The employment estimates appearing in the establishment data section of this issue have been adjusted to reflect complete employment counts as of March 1967. These adjustments, which affect most of the published series, generally mean that the employment series have been revised back to March 1966 (the previous complete count) and forward to the current month's estimate. Estimates of hours and earnings and labor turnover, which are weighted by employment estimates, may also be revised as a result of the changes in employment levels.

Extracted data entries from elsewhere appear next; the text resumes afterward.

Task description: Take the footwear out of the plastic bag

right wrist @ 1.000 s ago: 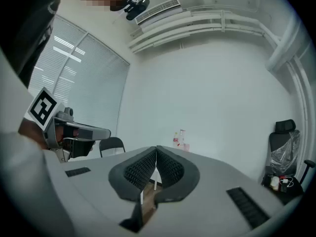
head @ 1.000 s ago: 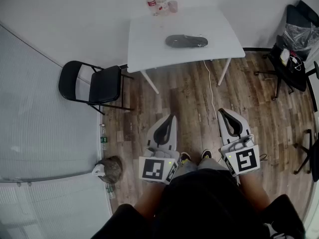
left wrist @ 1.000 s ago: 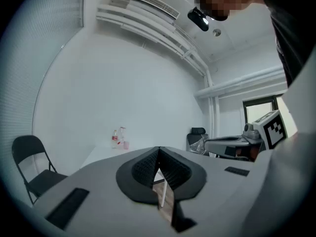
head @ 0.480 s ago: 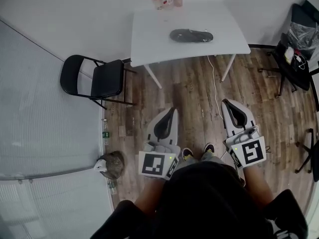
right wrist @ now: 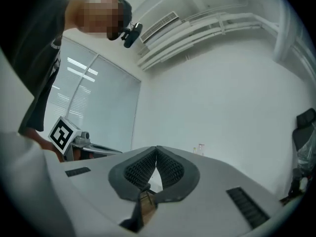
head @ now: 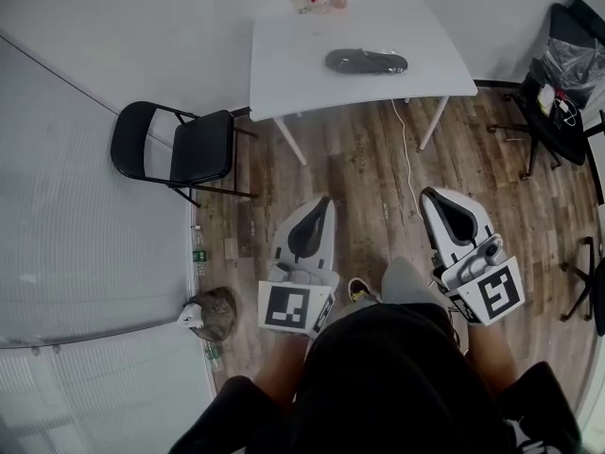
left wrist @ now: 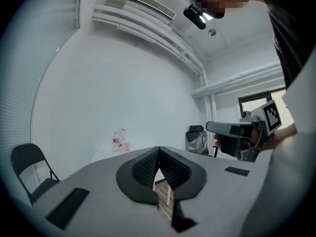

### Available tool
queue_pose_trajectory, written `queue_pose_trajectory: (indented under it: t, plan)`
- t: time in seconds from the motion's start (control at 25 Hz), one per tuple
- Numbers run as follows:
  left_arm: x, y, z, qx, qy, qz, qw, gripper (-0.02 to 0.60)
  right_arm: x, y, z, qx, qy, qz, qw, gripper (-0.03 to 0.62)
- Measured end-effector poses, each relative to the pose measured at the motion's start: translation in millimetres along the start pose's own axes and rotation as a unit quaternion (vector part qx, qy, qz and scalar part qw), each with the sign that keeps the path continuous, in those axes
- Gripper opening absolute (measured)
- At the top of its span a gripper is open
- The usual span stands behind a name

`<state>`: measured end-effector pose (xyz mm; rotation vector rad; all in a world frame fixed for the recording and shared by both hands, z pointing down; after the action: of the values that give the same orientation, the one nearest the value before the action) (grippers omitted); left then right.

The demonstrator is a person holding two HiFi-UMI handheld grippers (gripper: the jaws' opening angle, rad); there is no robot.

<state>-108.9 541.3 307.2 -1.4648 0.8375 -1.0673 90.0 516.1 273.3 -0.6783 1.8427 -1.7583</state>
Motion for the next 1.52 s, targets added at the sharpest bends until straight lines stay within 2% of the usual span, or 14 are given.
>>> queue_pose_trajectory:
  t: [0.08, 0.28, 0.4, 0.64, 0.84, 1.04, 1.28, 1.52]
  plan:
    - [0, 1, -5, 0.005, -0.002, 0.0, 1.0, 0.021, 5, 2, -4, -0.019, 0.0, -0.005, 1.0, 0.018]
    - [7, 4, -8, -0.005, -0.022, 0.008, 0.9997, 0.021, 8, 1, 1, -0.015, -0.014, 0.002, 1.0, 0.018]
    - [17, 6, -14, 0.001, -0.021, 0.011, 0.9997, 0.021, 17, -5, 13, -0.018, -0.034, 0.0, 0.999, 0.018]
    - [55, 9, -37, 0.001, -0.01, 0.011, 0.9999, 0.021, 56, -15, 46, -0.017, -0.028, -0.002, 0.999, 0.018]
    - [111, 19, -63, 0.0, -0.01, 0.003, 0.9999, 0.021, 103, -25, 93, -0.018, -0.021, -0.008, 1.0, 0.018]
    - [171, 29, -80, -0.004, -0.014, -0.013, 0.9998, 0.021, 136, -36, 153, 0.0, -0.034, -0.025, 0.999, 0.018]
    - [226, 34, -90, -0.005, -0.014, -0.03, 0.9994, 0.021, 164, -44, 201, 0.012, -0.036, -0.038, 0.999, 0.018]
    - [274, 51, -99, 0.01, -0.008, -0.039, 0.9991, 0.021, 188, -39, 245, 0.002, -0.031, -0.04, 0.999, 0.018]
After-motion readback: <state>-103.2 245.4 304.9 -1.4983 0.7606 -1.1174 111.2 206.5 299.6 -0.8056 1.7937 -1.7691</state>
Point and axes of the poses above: the fingertips, and each gripper's own axes: x forward along the fingers, z to its right, y out of its top, the point moved 6 cm from there along -x, backward along the fingers, and after that the axes turned 7 degrees about -z, right-handed, at the moved point
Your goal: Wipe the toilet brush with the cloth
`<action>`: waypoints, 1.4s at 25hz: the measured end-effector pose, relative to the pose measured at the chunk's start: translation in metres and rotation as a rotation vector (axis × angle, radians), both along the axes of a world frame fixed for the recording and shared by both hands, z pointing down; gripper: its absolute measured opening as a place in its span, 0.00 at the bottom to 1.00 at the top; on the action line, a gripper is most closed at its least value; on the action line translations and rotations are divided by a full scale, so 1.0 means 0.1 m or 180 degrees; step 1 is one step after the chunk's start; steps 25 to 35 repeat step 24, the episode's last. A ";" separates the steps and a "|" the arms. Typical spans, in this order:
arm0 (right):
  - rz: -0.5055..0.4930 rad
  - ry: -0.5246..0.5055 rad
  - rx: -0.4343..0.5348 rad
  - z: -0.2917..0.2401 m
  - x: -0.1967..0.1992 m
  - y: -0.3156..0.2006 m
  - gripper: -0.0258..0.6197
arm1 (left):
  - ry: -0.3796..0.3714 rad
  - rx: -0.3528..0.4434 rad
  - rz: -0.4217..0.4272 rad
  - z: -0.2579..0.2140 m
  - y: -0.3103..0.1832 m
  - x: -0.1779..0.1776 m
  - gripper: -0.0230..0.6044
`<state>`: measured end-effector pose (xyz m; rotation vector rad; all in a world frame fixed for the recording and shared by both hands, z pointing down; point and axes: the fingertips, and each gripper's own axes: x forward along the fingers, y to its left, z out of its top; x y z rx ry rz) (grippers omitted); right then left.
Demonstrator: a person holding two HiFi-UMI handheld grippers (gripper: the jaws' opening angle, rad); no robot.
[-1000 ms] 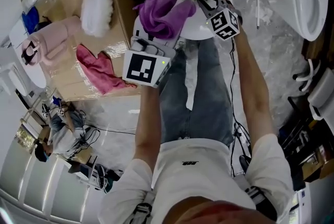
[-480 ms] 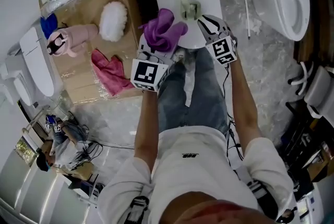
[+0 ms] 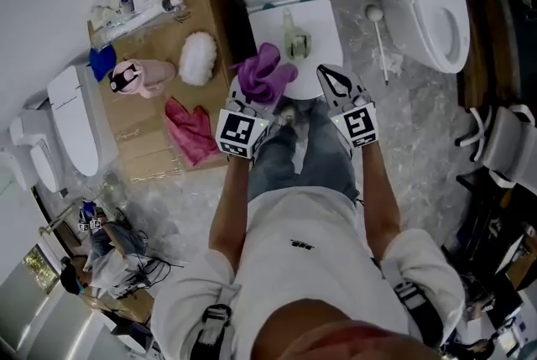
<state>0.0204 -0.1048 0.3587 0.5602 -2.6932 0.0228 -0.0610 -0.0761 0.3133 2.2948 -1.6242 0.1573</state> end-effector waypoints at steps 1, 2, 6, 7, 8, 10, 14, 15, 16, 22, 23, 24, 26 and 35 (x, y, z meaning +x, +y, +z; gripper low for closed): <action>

Each year, universe employment counts called benchmarks, are established for each of the most detailed industrial classifications for which estimates are available. Revisions are introduced at these levels and then are aggregated through successively inclusive series to total nonagricultural employment. Benchmarks are an integral part of the Bureau of Labor Statistics' establishment payroll survey program. They provide accurate measures of the employment level, and the monthly reports submitted by a sample of employers provide a measure of the monthto-month changes in that level. New benchmark levels are determined for March of each year, and the corresponding current estimates are adjusted to the new levels.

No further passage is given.